太医一看风染这样子,就心知肚明了,派那手脚麻利又稳重的太医,三下五除二,飞快地给风染换了伤药,包扎起来。特别注意不是必须的,坚决不碰到风染身上。把那换下来沾着血污的布条之类,当着风染的面都扔火盆里烧了。

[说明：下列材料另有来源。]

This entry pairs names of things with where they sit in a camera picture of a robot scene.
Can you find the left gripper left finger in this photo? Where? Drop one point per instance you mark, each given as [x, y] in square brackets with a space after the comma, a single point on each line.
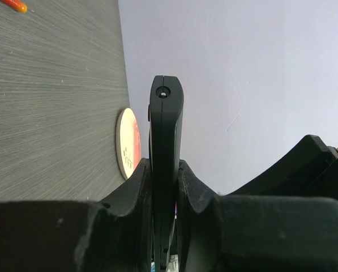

等换好了伤药,太医告退,贺月吩咐:“今日寝宫之中,此情,此景,此事,谁敢走漏半个字风声,诛九族!”风染被抱在贺月怀里,虽是虚弱不堪,语气却是冷冷地说道:“各位但说无妨,说不说,我日后都一样要杀了你们!”只说得众太医阵阵胆寒。于是有那识趣的太医,后来便纷纷找借口,逃离京城,辞官避祸。
在贺月守着风染养伤换药吃药之际,庄总管找到机会跟贺月密谈了一次。
“老庄,你平日不是分不清轻重的人,为什么任由公子把药倒掉,病势伤势恶化?”贺月开口就向庄总管问罪。对风染放走郑修年之事,一字不提,一字不问。在风染要求处置郑修年时,他以为风染会借此杀了郑修年。但是风染却出乎他意料地把郑修年放走了,或许风染与郑修年的关系并不像自己猜测的那样,贺月却并不想过问。他答应了风染,把郑修年交给风染处置,不论风染如何处置,那就是最终处置的结果,他不会干涉风染的决断。
“那是公子的意思……公子一意求死,我怎能不成全他?”
“混帐!”
庄总管却没有退缩,道:“陛下,公子绝不会甘做男宠,他不可能承受陛下的恩情!”
“我有把他当男宠?”
庄总管一叹:“陛下并未把公子当做男宠,陛下知道,小人知道,还有何人知道?外间所有人,包括公子自己,都把公子当做是陛下的男宠来看。”
“朕……是不是应该给他个名份?”
“陛下能够给公子什么名份?陛下已娶皇后,能给公子的,只有妃,嫔,才人三个位份,哪一个不表明公子男宠的身份?”不过是比选侍的位份高一些而已,这样的位份,与其给,还不如不给。